Sorting Algorithms Review
Let's review the sorting algorithms we've covered so far: bubble sort, insertion sort, merge sort, quicksort, and timsort. Let's also review the master theorem for evaluating algorithm time complexity.
Exercise 1
Fill out the following table about the properties of different sort algorithms. As we're going through, please talk to me about when each of these cases occur, and in the case of space complexity, why it's this way.
Algorithm | Best Case | Average Case | Worst Case | Space complexity |
---|---|---|---|---|
Bubble sort | ||||
Insertion sort | ||||
Merge sort | ||||
Quicksort | ||||
Timsort |
Exercise 2
For both of the following Python algorithms, write out its time complexity in T
notation, then use the master theorem to derive its overall time complexity.
The Master Theorem is restated here for your convenience:
Let a be the number of times we recurse in an algorithm.
Let b be the amount we divide a list of length n by.
Let d be the time complexity of additional processing at a given level.
For an equation of the form T(n) = aT(n/b)+O(n^d):
a = b^d => T(n) = O((n^d)logb(n))
a < b^d => T(n) = O(n^d)
a > b^d => T(n) = aT(n/b)+O(n^d)
def A(input):
third = len(input) / 3
A(input[: third])
A(input[third : third * 2])
return sum(input)
def B(input, target):
if len(input) == 1:
return target == input[0]
mid = len(input) / 2
left = input[:mid]
right = input[mid:]
if B(left) or B(right): return True
return False
Exercise 3
For each of the following use cases, describe a suitable sorting algorithm and justify why it is suitable for this use case.

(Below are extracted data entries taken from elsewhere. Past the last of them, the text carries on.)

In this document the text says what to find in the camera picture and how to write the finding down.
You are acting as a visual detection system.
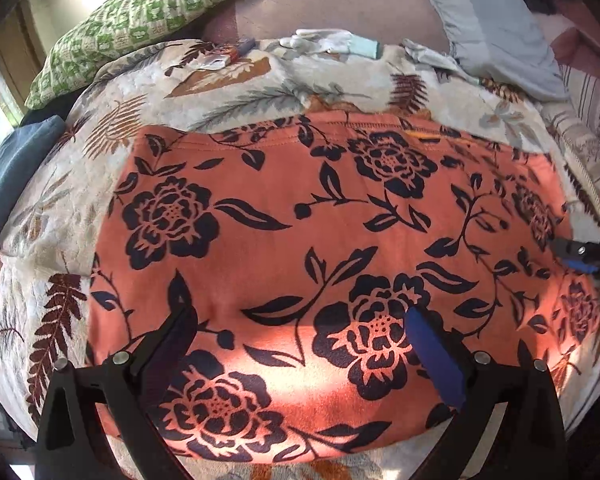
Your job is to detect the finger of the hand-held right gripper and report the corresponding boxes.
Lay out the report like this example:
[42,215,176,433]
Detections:
[552,238,600,260]
[561,258,600,276]

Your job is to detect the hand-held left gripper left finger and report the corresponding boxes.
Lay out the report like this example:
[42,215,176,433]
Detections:
[35,302,200,480]

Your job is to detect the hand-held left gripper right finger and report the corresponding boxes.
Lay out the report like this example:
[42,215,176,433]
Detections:
[404,306,568,480]

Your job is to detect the orange floral shirt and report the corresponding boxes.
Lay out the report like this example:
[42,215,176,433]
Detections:
[87,112,600,463]

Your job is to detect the striped floral bed cover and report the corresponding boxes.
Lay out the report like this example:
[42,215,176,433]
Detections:
[540,62,600,231]

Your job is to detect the maroon and pink blanket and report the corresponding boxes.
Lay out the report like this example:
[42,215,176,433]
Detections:
[550,10,600,68]

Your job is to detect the blue folded cloth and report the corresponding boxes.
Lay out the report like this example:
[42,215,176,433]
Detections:
[0,115,66,273]

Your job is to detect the grey pillow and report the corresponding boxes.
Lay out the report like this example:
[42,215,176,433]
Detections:
[407,0,571,103]

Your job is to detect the small white cloth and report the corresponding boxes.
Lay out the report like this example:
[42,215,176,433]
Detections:
[402,37,481,85]

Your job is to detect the leaf-printed blanket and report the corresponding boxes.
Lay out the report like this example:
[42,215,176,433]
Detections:
[0,37,600,480]

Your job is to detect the dark cloth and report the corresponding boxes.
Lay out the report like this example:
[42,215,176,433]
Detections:
[20,104,77,127]

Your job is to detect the small silver packet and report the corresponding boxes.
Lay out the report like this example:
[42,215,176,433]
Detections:
[200,52,232,72]

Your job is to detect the red and blue pen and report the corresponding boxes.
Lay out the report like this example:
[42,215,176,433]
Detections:
[227,39,257,59]

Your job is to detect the green patterned pillow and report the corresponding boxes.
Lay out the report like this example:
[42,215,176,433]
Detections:
[25,0,288,111]

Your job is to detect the white gloves with teal cuff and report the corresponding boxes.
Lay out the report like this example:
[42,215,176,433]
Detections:
[280,29,381,59]

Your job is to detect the mauve bed sheet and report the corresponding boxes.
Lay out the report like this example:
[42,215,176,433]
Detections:
[202,0,451,53]

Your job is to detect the wooden window frame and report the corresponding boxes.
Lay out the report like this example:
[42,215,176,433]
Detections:
[0,2,51,93]

- You have an unsorted set of cards 1-10 which you must sort by hand, but you must use a formal approach to sort them.
- You're a maintainer on a new programming language. You want a sorting method which is stable (it doesn't swap elements with the same value) and will work across a wide variety of data sets.
- You are a staff engineer at a large tech company. You have access to massive computing power distributed across 500 servers. However, to reduce costs, these servers use hard drives for the majority of their storage, making random reads and writes expensive and slow. In addition, you are dealing with around 10tb of user data per day, which must be sorted for further analysis.

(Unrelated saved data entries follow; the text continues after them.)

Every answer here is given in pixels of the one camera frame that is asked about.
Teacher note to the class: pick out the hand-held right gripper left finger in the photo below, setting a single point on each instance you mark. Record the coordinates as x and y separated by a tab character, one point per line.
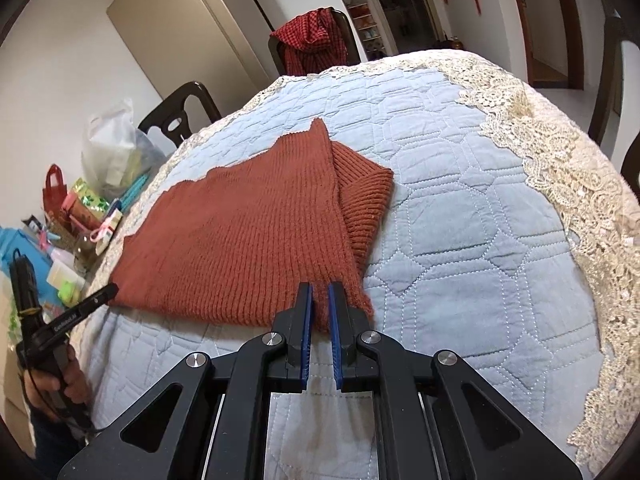
306	340

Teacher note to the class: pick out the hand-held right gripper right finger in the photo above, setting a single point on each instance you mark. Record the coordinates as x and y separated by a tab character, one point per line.
336	340

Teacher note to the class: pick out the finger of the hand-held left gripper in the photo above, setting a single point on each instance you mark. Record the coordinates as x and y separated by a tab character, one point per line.
97	300
22	285

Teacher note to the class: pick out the rust red knit sweater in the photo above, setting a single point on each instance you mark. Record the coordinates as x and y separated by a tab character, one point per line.
240	240

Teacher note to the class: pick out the person's left hand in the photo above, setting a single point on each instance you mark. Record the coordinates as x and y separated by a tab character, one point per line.
75	385

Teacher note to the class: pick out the white translucent container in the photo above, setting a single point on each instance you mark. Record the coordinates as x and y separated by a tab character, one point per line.
62	267

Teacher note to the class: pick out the glass jar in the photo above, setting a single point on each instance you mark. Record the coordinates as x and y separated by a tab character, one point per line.
87	255

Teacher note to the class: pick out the white box with pink ribbon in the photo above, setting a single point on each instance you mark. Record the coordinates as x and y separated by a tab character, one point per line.
107	230

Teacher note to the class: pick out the pink-rimmed clear box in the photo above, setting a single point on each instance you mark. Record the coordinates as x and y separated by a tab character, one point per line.
80	217

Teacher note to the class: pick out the red gift bag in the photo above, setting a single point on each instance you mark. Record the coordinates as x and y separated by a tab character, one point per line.
52	195

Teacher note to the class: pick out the person's dark blue clothing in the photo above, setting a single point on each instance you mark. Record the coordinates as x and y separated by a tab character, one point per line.
50	440

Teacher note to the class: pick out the green leaf-print box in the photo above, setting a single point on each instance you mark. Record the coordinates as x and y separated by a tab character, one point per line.
92	197

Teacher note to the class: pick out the white plastic bag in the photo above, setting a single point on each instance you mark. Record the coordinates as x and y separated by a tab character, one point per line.
115	150

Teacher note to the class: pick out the blue quilted lace-trimmed cover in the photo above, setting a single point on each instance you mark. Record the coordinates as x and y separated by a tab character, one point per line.
475	240

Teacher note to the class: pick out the dark wooden chair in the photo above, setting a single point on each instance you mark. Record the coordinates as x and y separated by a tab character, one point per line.
350	30
605	75
192	95

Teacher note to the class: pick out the beige cabinet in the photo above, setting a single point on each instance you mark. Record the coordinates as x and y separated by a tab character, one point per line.
185	20

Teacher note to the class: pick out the red checked garment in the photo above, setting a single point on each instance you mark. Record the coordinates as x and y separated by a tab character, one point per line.
310	40

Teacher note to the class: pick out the shoe rack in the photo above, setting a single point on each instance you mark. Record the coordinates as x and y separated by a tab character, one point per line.
365	30

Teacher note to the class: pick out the dark glass door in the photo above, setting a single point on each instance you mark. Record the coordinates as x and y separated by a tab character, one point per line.
415	10

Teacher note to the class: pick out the brown door frame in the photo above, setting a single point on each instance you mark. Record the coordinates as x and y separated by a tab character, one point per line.
575	20

- You're writing a sorting algorithm for prioritising tasks in-memory, for example as part of a scheduler. The number of tasks is non-trivial but easily fits in system memory. You want to minimise the use of system resources in sorting tasks, but also get fast performance for the sort.

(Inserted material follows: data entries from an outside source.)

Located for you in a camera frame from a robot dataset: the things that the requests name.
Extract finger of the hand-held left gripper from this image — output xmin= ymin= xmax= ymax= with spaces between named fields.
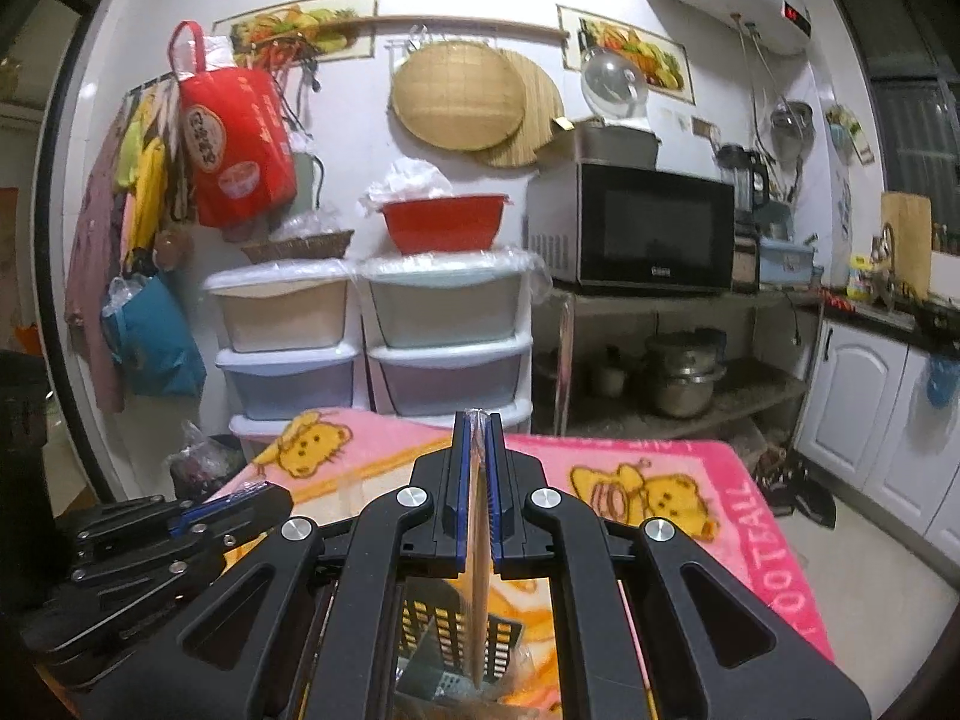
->
xmin=75 ymin=484 xmax=292 ymax=542
xmin=71 ymin=499 xmax=295 ymax=586

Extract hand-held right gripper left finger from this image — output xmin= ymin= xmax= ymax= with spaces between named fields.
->
xmin=86 ymin=411 xmax=481 ymax=720

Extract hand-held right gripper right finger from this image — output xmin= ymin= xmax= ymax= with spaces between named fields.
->
xmin=486 ymin=411 xmax=875 ymax=720

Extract chopstick pair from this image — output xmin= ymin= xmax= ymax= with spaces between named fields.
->
xmin=459 ymin=407 xmax=502 ymax=691

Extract green perforated utensil holder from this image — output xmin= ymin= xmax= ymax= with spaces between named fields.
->
xmin=396 ymin=577 xmax=526 ymax=702

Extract black trash bin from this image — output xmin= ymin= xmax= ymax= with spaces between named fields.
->
xmin=169 ymin=420 xmax=248 ymax=503

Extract pink printed blanket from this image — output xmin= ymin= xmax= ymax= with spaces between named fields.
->
xmin=210 ymin=406 xmax=837 ymax=720

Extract drawer tower with beige drawer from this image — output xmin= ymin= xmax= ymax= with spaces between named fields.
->
xmin=204 ymin=259 xmax=361 ymax=466

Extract drawer tower with green drawer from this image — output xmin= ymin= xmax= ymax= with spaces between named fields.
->
xmin=358 ymin=246 xmax=552 ymax=437

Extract stacked steel pots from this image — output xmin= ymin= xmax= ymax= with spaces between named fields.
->
xmin=645 ymin=330 xmax=730 ymax=418

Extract brown round ladle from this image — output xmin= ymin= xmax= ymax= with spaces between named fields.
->
xmin=154 ymin=229 xmax=194 ymax=271

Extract pink hanging garment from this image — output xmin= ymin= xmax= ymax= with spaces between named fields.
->
xmin=64 ymin=90 xmax=140 ymax=413

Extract wicker basket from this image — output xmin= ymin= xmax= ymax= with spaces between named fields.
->
xmin=241 ymin=229 xmax=355 ymax=265

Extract metal kitchen shelf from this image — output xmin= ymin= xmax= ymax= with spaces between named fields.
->
xmin=532 ymin=285 xmax=826 ymax=440

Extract red plastic basin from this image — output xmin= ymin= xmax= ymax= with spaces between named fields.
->
xmin=377 ymin=193 xmax=512 ymax=256

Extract black microwave oven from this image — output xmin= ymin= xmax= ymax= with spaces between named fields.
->
xmin=525 ymin=161 xmax=736 ymax=297

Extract yellow hanging cloth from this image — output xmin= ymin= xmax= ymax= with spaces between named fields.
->
xmin=112 ymin=86 xmax=170 ymax=271

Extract white plastic bag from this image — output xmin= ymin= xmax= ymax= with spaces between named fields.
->
xmin=360 ymin=161 xmax=455 ymax=211

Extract hanging striped cloth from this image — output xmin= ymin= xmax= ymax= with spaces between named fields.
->
xmin=161 ymin=82 xmax=200 ymax=226

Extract red printed bag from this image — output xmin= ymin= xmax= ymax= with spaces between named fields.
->
xmin=171 ymin=21 xmax=297 ymax=230

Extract white kitchen cabinets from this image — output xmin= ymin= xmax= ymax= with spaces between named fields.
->
xmin=795 ymin=315 xmax=960 ymax=541

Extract light blue box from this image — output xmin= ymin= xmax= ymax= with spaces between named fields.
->
xmin=757 ymin=232 xmax=817 ymax=287

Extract grey metal tray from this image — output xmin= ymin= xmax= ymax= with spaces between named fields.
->
xmin=551 ymin=116 xmax=662 ymax=170

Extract round bamboo tray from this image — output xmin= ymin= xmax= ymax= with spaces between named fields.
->
xmin=480 ymin=49 xmax=565 ymax=168
xmin=390 ymin=41 xmax=526 ymax=151

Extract black blender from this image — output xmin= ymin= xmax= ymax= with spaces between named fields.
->
xmin=716 ymin=142 xmax=773 ymax=222

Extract glass pot lid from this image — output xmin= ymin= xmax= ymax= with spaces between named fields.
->
xmin=581 ymin=45 xmax=650 ymax=125

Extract small blue hanging bag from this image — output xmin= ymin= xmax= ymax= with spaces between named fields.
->
xmin=926 ymin=356 xmax=960 ymax=410

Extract metal faucet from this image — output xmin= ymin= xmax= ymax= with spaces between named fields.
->
xmin=874 ymin=221 xmax=897 ymax=308

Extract hanging metal pot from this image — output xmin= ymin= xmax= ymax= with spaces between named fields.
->
xmin=771 ymin=101 xmax=815 ymax=158

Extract wooden cutting board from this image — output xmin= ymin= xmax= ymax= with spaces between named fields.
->
xmin=880 ymin=193 xmax=933 ymax=297

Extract wooden pole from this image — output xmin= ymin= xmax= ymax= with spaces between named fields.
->
xmin=319 ymin=13 xmax=571 ymax=38

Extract hanging green white packet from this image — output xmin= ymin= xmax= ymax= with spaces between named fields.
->
xmin=825 ymin=105 xmax=875 ymax=166

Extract dark kitchen window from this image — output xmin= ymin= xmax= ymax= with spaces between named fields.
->
xmin=832 ymin=0 xmax=960 ymax=196

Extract food wall poster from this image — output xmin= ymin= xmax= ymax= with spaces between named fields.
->
xmin=231 ymin=0 xmax=378 ymax=65
xmin=556 ymin=4 xmax=695 ymax=106

Bonus: The Fisher-Yates Modern Shuffle (Unsort)
Notice how this logic reflects the logic of sort algorithms generally in iterating and swapping elements. However, by using a random number to select the swap element, we transform this sorting algorithm into a shuffling algorithm.
Optional: Write an implementaion of the Fisher-Yates Modern Shuffle algorithm.
Answers to Exercises
Exercise 1
Algorithm | Best Case | Average Case | Worst Case | Space complexity |
---|---|---|---|---|
Bubble sort | O(n) | O(n^2) | O(n^2) | O(1) |
Insertion sort | O(n) | O(n^2) | O(n^2) | O(1) |
Merge sort | O(nlogn) | O(nlogn) | O(nlogn) | O(n) |
Quicksort | O(nlogn) | O(nlogn) | O(n^2) | O(logn) |
Timsort | O(n) | O(nlogn) | O(nlogn) | O(n) |
Exercise 2
function A:
a = 2
b = 3
d = 1
T(n) = 2T(n/3) + O(n)
b^d = 3
a < b^d, so case 2 applies.
T(n) = O(n)
function B:
a = 2
b = 2
d = 0
T(n) = 2T(n/2) + O(1)
a > b^d, so case 3 applies.
T(n) = O(n^logb(a))
T(n) = O(n^log2(2))
T(n) = O(n^1)
T(n) = O(n)
Exercise 3
- We likely want to use insertion sort. Insertion sort performs best over short lists like the numbers 1-10.
- This is the use case for Timsort. It will work well on sorted and unsorted datasets, and mitigates the issues with insertion sort and merge sort by combining them.
- We probably want to use merge sort. It's helpful for on-disk sorting because it doesn't require that we hold our whole list in memory, and can be parallelised easily.
- We probably want to use quicksort. While quicksort has some disadvantages in sorting, it has very good performance in practice, and works well on items that we have memory access to.